However, few studies have focused on the potential correlation between IL-10R1 and human SLE. Two studies have shown no difference in the IL-10R1 expression levels between SLE patients and healthy controls [18,19]; however, the later study also showed that the gene expression pattern was aberrant in immune cells from SLE patients when induced through IL-10R [19]. MLN0128 mouse The major signal transduction pathway for IL-10 is the Janus kinase/signal transducer and activator of transcription (JAK/STAT) system. Binding of IL-10 to the extracellular domain of IL-10R1 activates phosphorylation
of the receptor-associated Janus tyrosine kinases – JAK1 and Tyk2. These kinases then induce the phosphorylation and activation of the transcription factors, mainly signal transducer and activator of transcription 3 (STAT-3) and STAT-1, which translocate to the nucleus, modifying gene expression [16]. In this paper, we investigated the involvement of IL-10R1 in human SLE by examining its expression and learn more signal transduction in different PBMC subsets from SLE patients and healthy controls, and showed that IL-10R1 expression and signalling were down-regulated in CD4+ cells from lupus nephritis (LN) patients. Twenty-eight SLE patients, 24 females and four males, from Shengjing Hospital of China Medical University in Shenyang (China) and fulfilling the American College of Rheumatology revised
classification criteria for lupus [20], were included in the study. Fourteen of the 28 patients were categorized as having lupus nephritis, based on the urine protein and sediment. The mean age was 36 years (range 17–56 years). Lupus
disease activities were assessed using the SLE disease activity index (SLEDAI) [21]. A patient was defined as having active SLE when the SLEDAI score was ≥ 10·0, and was defined otherwise as inactive. The data from SLE patients and healthy controls are shown in Table 1. Fourteen age- and gender-matched healthy hospital employees (mean age 35 years; age range 19–55) were studied in parallel as controls. This study was approved by the ethics committee of China Medical University, and all participating subjects provided their informed consent.

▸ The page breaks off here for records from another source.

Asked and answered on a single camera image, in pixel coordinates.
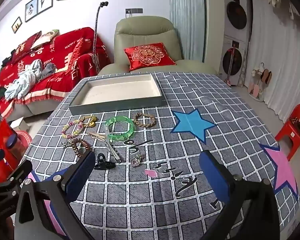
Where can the cardboard box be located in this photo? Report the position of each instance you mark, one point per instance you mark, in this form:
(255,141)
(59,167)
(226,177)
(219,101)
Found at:
(18,123)

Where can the black claw hair clip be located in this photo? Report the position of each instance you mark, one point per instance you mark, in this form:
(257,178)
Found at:
(102,165)

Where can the gooseneck phone stand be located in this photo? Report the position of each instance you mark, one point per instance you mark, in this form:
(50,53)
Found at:
(96,30)

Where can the light blue clothes pile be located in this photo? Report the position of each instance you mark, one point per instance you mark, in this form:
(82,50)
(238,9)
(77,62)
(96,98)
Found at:
(22,82)

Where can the small silver charm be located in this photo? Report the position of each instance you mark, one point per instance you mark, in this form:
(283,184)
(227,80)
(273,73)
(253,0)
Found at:
(65,144)

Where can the white and green pillow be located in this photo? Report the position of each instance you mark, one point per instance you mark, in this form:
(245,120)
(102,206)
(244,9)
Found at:
(45,38)

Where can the pale blue curtain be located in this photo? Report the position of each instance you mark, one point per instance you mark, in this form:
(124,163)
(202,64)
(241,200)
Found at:
(187,17)

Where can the heart-shaped brooch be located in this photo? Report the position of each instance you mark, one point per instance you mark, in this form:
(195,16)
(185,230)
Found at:
(136,161)

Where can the grey checked tablecloth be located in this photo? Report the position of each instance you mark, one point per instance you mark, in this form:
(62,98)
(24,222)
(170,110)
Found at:
(165,200)

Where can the round red mat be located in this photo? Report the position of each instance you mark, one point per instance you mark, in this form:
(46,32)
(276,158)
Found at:
(25,136)

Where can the red plastic stool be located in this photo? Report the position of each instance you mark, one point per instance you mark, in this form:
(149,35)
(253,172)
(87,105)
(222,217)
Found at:
(293,127)

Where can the red pillow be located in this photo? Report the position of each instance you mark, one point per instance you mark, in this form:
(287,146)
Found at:
(25,46)

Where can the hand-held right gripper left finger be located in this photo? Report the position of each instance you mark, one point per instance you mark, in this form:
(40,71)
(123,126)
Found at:
(81,172)

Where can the green translucent bangle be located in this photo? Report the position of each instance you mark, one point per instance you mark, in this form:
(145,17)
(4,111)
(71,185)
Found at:
(121,120)

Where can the red bag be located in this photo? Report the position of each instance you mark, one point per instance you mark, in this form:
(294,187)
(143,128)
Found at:
(1,135)

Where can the green armchair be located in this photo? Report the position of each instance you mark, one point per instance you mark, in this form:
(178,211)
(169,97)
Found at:
(145,30)

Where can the wall switch panel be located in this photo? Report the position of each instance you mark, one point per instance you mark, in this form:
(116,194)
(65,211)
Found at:
(134,11)

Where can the red covered sofa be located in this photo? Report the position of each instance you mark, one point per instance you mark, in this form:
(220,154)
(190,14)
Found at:
(65,47)

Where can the white washing machine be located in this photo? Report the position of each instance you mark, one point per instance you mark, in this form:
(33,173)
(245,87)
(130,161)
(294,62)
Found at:
(236,15)
(232,60)

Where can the jar with dark lid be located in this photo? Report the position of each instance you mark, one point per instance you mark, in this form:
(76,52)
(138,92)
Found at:
(15,147)

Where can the small black picture frame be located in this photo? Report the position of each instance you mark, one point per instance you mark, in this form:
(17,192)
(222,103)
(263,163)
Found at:
(16,25)

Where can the grey jewelry tray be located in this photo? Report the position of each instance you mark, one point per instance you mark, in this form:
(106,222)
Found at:
(120,90)

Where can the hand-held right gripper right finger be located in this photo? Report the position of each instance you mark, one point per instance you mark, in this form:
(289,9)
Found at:
(215,177)

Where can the grey sofa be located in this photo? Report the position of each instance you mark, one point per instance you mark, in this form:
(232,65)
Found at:
(37,107)

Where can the silver hair clip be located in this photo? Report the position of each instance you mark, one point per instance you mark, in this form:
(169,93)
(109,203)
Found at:
(113,152)

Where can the thin gold hair pin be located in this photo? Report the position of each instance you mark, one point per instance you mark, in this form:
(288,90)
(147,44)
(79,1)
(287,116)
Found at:
(97,135)

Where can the slipper rack with slippers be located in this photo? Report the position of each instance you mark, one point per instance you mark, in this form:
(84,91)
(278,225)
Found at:
(258,85)

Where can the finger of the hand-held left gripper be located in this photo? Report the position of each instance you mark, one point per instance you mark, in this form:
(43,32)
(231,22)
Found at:
(23,170)

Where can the red embroidered cushion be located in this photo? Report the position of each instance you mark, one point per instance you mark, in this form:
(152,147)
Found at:
(147,55)

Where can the white curtain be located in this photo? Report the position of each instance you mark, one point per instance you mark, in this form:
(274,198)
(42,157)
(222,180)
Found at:
(280,55)

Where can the red mop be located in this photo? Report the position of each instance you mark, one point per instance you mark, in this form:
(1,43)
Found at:
(230,62)

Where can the grey garment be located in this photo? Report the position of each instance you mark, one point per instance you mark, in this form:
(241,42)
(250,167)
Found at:
(48,70)

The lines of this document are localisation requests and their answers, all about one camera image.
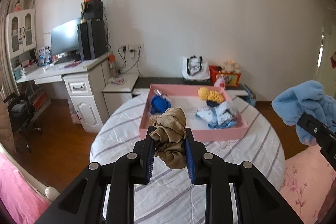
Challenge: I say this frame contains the navy knitted piece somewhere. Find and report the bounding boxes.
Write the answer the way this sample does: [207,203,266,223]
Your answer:
[206,100,223,109]

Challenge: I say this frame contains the light blue fleece piece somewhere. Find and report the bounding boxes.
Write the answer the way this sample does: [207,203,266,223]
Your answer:
[272,80,336,147]

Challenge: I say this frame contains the white desk with drawers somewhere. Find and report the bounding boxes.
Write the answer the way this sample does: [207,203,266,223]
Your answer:
[16,56,111,132]

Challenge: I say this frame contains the red toy box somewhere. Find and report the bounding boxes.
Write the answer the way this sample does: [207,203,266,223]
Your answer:
[209,65,241,87]

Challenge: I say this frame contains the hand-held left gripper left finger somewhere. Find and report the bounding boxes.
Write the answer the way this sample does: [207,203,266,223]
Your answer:
[34,126,155,224]

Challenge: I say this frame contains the black computer tower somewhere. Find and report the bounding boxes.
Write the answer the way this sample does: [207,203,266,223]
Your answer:
[77,19,108,60]

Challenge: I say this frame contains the wall power outlets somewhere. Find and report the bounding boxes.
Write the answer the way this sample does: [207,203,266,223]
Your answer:
[121,43,144,52]

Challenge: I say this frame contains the black power cable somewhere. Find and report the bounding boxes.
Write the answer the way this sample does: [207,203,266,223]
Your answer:
[131,49,143,73]
[118,47,127,73]

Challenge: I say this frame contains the pink shallow box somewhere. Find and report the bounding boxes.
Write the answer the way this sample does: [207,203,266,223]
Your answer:
[139,84,248,143]

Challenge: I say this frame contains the black keyboard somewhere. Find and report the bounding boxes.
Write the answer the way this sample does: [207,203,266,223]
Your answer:
[54,56,80,64]

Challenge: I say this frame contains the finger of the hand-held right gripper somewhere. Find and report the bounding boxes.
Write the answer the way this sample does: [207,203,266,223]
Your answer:
[297,112,336,169]

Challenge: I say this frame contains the black office chair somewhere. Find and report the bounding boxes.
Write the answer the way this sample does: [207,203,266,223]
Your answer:
[3,93,42,153]

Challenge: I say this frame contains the cream plush sheep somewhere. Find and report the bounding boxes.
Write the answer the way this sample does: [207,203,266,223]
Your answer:
[215,59,240,73]

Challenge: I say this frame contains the low black and white bench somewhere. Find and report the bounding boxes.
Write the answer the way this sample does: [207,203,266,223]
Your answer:
[102,73,250,101]

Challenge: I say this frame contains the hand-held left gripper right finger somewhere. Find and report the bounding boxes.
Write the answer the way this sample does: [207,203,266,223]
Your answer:
[184,127,307,224]

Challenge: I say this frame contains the black computer monitor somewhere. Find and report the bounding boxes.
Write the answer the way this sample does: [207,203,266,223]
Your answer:
[51,17,82,56]

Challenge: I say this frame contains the blue and white carton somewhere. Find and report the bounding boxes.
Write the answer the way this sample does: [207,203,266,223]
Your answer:
[37,46,51,65]

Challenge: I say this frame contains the beige quilted coat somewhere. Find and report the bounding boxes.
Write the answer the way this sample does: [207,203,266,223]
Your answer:
[0,101,8,140]

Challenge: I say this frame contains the round table with striped quilt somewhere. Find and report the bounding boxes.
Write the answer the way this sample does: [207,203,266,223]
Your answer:
[90,93,285,224]

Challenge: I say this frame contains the white tote bag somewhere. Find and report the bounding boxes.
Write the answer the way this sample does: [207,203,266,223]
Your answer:
[182,55,211,80]

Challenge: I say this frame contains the white door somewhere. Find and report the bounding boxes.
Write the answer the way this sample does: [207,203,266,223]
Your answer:
[312,4,336,98]

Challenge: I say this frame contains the white glass-door cabinet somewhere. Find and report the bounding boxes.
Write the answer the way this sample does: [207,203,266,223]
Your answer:
[6,8,37,59]

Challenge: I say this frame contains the cream bed footboard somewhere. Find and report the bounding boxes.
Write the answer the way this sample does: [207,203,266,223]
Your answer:
[0,143,59,203]

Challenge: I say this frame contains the pink plush toy with heart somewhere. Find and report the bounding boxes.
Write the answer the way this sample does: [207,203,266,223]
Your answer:
[215,74,227,88]

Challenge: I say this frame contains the blue knitted piece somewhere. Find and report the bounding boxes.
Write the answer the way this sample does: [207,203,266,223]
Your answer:
[150,95,172,114]

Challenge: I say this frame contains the beige curtain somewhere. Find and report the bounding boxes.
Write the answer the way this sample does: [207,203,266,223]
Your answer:
[0,0,29,98]

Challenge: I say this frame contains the blue cartons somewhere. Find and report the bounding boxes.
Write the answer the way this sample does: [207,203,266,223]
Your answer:
[244,85,256,105]

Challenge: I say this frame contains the light blue baby garment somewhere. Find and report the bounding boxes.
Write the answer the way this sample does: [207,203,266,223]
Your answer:
[196,102,238,129]

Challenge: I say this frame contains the pink bed cover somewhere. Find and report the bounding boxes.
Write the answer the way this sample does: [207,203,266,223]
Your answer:
[0,153,50,224]

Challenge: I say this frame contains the tan fabric scrunchie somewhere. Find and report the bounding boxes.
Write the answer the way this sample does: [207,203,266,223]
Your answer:
[150,108,187,169]

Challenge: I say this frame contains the yellow crochet toy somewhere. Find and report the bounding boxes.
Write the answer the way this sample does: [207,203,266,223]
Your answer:
[197,87,225,102]

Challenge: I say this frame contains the stack of books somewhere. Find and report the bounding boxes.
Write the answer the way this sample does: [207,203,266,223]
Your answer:
[13,59,38,77]

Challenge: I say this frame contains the black box with round dial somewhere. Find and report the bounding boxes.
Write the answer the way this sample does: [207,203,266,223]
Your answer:
[81,1,103,21]

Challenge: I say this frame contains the pink floral bedding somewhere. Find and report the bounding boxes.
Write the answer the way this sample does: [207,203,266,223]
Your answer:
[280,147,336,224]

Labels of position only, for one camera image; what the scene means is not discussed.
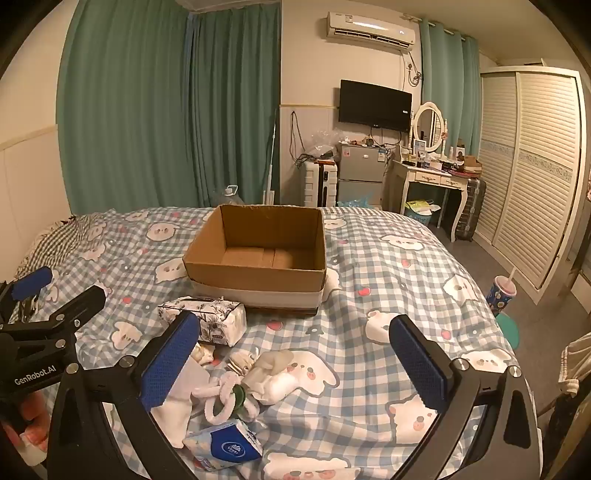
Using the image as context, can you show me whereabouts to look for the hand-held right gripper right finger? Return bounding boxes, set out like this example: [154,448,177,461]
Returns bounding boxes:
[389,315,542,480]

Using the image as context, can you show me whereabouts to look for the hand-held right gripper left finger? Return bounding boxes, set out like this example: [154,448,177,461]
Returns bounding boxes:
[46,310,204,480]

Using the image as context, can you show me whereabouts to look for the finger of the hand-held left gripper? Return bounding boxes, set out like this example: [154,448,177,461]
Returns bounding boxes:
[0,266,54,319]
[0,285,107,352]

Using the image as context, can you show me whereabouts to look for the floral print tissue pack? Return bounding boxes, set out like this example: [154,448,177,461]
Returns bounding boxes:
[157,298,247,347]

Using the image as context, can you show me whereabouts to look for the white grey sock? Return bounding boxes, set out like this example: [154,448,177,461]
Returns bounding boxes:
[242,349,303,407]

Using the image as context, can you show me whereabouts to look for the brown cardboard box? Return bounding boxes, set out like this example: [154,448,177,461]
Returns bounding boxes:
[182,204,329,319]

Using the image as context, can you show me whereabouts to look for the person's left hand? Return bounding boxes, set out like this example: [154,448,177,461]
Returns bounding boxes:
[0,392,51,467]

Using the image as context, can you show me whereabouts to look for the small beige cloth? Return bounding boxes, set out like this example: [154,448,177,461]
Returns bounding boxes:
[194,342,218,366]

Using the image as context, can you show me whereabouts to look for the grey checked cloth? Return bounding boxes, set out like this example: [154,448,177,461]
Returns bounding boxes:
[14,215,93,287]

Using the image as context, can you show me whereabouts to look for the white cloth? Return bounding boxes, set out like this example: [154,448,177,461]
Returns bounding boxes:
[150,355,213,448]

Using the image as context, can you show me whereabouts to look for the small striped cloth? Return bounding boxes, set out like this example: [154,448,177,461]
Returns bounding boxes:
[226,348,259,374]

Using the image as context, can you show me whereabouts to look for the teal stool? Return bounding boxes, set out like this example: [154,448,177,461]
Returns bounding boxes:
[496,314,520,350]

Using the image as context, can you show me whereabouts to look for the blue tissue pack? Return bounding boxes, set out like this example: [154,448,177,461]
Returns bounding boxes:
[182,419,264,472]

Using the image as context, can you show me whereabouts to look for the bear print checked blanket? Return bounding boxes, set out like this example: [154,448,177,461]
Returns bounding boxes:
[9,206,539,480]

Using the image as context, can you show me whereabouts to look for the printed cup with straw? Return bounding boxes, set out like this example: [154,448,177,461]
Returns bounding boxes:
[488,267,517,317]

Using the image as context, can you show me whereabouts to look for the teal laundry basket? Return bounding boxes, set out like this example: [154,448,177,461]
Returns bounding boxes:
[403,199,441,227]

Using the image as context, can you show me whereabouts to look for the hanging clothes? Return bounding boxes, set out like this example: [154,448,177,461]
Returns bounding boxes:
[538,330,591,480]

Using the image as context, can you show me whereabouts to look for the dark suitcase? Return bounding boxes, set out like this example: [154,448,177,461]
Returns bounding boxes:
[455,178,488,243]

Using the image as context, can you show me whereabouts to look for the blue plastic bag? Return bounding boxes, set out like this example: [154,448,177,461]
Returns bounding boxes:
[337,193,382,208]

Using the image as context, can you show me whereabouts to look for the clear water jug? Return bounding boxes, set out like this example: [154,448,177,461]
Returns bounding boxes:
[210,185,245,208]

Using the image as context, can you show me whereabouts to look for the white dressing table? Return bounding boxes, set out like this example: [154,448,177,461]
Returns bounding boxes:
[390,159,481,243]

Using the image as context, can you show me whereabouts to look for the small grey fridge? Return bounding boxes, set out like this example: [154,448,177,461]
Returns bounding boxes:
[336,141,387,207]

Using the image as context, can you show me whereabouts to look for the teal curtain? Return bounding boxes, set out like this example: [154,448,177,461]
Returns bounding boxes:
[186,2,282,210]
[418,18,483,158]
[58,0,191,217]

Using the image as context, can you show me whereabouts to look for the white suitcase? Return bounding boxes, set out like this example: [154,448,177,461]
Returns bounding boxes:
[302,159,340,208]

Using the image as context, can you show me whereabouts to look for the white louvred wardrobe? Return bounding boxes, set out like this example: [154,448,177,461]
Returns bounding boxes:
[473,66,589,305]

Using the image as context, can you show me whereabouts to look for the white mop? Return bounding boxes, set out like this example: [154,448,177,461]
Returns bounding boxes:
[263,108,281,206]

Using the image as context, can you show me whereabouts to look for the oval white mirror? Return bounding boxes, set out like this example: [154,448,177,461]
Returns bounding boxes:
[412,102,450,155]

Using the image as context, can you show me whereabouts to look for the clear plastic bag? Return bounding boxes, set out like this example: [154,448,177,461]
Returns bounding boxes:
[308,130,342,160]

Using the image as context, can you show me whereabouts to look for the white air conditioner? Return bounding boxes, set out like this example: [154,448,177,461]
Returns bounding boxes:
[326,11,416,49]

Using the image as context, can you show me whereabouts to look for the pink plush ring toy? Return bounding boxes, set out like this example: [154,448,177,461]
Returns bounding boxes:
[203,369,259,423]

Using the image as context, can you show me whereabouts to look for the black wall cable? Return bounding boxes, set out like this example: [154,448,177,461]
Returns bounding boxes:
[288,111,305,162]

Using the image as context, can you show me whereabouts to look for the black wall television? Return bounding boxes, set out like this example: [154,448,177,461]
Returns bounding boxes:
[338,79,413,133]

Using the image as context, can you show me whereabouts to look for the air conditioner power cord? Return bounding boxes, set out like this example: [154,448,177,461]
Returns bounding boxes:
[402,48,423,88]

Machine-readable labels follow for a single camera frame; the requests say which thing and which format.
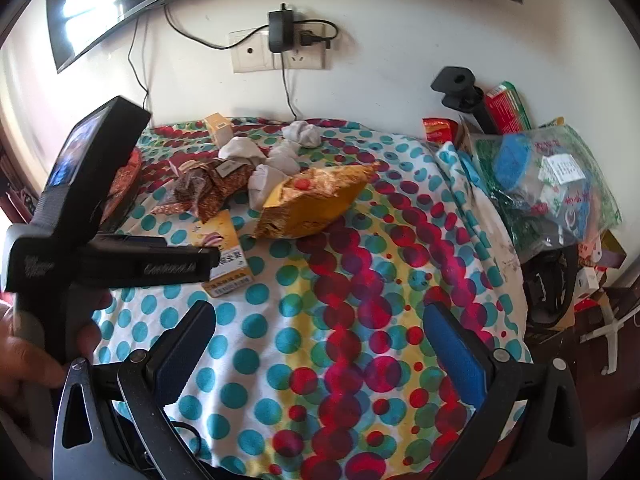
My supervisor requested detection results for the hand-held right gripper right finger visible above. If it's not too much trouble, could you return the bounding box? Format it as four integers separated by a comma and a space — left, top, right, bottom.
424, 301, 590, 480

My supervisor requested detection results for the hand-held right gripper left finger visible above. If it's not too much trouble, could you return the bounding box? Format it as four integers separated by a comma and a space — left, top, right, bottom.
52, 300, 217, 480

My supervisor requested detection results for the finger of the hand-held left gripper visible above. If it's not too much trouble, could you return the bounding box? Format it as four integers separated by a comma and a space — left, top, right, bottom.
89, 233, 221, 289

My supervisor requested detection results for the yellow carton box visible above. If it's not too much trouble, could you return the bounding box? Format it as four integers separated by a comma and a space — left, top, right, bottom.
192, 210, 253, 298
204, 112, 236, 147

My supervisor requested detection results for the brown snack bag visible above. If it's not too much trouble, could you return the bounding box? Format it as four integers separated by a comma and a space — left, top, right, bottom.
150, 157, 251, 223

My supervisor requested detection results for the white sock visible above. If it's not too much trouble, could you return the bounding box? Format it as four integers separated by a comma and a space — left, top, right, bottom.
281, 120, 323, 150
247, 142, 301, 209

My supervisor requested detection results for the orange snack bag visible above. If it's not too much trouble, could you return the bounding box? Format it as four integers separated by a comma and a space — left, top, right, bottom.
252, 161, 378, 241

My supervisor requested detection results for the person's left hand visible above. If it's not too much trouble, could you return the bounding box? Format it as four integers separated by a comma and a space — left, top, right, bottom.
0, 291, 116, 411

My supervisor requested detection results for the black bag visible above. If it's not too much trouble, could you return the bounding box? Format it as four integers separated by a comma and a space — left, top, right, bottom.
520, 247, 581, 331

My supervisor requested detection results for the polka dot tablecloth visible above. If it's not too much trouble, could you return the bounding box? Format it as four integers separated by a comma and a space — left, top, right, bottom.
90, 116, 533, 480

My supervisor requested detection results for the clear green printed plastic bag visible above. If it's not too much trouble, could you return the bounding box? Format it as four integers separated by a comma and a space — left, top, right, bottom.
472, 124, 623, 263

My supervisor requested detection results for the red snack packet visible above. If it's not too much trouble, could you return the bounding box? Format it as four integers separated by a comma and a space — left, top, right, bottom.
422, 117, 461, 147

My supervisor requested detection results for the green and red packet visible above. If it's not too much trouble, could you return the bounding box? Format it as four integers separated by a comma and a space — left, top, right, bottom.
484, 81, 532, 135

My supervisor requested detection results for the black power adapter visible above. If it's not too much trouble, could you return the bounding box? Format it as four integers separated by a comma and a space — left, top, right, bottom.
268, 4, 298, 53

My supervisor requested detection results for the black stand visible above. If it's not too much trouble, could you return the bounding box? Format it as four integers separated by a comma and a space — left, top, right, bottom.
432, 66, 501, 136

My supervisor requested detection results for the thin black cable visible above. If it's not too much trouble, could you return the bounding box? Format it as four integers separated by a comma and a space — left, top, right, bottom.
127, 17, 151, 113

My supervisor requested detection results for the black power cable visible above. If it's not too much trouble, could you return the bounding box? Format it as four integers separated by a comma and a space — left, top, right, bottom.
164, 4, 338, 51

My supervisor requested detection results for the adapter cable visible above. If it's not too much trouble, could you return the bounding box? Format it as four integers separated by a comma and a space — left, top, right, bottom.
281, 51, 305, 122

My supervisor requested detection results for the white wall socket panel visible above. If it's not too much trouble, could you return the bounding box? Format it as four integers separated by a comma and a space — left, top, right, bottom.
229, 22, 333, 73

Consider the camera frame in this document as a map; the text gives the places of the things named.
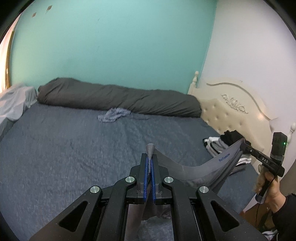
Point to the wooden window frame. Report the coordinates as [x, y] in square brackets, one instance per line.
[9, 60]

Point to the light grey blanket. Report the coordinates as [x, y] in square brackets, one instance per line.
[13, 102]

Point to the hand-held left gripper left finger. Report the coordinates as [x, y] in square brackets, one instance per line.
[145, 180]

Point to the cream tufted headboard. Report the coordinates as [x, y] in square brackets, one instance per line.
[231, 115]

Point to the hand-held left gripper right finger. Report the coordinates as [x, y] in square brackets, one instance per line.
[153, 183]

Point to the crumpled blue-grey garment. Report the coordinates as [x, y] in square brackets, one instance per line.
[113, 115]

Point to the bed with blue sheet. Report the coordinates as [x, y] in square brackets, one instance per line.
[69, 143]

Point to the pink curtain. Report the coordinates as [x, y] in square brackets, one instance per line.
[4, 58]

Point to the grey pants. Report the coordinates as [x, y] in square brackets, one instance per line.
[208, 169]

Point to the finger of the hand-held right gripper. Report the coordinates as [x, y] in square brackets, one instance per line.
[246, 147]

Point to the person's right forearm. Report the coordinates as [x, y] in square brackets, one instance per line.
[286, 220]

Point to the person's right hand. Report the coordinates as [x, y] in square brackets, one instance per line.
[275, 192]

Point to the dark grey rolled duvet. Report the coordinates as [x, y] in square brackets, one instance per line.
[120, 97]

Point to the stack of grey-white clothes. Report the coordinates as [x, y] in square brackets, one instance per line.
[215, 146]

The following monoclonal antibodies were used Fenbendazole for the detection of IL-10R1 expression on the surface of different peripheral leucocytes: phycoerythrin (PE)-IL-10R1 [clone 3F9, rat immunoglobulin (Ig)G2aκ], PE-isotype (R35-95, rat IgG2aκ), fluorescein isothiocyanate (FITC)-anti-CD4 (SK3, mouse IgG1), peridinin chlorophyll protein (PerCP)-anti-CD8 (SK1, mouse IgG1), FITC-anti-CD14 (M5E2, mouse IgG2aκ) and FITC-anti-CD19 (HIB19, mouse IgG1κ). All monoclonal antibodies were purchased from BD PharMingen (San Diego, CA, USA). Briefly, fresh whole blood samples were incubated for 30 min at room temperature with monoclonal antibodies.